::: Provided material
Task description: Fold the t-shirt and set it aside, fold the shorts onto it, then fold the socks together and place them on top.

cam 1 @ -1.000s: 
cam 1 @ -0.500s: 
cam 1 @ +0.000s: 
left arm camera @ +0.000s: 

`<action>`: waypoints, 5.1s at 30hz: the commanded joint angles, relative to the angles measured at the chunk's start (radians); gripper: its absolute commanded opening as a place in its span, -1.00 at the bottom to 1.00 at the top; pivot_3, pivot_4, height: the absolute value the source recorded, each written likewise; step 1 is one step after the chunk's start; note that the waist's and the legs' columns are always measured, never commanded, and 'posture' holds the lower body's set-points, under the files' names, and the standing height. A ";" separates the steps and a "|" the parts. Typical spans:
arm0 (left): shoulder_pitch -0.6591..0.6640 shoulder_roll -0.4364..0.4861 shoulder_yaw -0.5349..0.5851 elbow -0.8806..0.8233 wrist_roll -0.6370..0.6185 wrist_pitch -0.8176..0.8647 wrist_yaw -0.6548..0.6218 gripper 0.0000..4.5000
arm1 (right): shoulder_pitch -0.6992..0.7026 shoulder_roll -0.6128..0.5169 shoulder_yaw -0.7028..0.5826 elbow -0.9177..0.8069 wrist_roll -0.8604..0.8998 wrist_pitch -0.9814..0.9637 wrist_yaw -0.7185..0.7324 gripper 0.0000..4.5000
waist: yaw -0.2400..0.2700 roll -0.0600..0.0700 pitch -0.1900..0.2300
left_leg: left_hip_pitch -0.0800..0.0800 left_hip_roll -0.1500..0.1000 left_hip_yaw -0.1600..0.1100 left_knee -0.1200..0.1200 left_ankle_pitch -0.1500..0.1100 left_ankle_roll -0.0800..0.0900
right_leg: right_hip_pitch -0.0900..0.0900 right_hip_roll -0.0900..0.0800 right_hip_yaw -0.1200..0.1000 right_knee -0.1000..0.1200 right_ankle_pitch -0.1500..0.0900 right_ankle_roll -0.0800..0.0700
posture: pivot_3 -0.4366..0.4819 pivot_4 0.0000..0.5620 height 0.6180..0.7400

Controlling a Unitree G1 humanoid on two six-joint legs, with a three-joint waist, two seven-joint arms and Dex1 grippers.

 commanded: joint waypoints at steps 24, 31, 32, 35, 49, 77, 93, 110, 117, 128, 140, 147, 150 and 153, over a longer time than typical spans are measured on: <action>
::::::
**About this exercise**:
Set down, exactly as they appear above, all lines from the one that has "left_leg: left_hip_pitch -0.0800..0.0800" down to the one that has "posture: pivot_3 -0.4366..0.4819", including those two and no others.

**Response box**:
left_leg: left_hip_pitch -0.0800..0.0800 left_hip_roll -0.1500..0.1000 left_hip_yaw -0.1600..0.1100 left_knee -0.1200..0.1200 left_ankle_pitch -0.1500..0.1100 left_ankle_roll -0.0800..0.0900
right_leg: right_hip_pitch -0.0900..0.0900 right_hip_roll -0.0900..0.0800 right_hip_yaw -0.1200..0.1000 right_knee -0.1000..0.1200 right_ankle_pitch -0.1500..0.0900 right_ankle_roll -0.0800..0.0700
posture: pivot_3 -0.4366..0.4819 pivot_4 0.0000..0.5620 height 0.6180..0.7400

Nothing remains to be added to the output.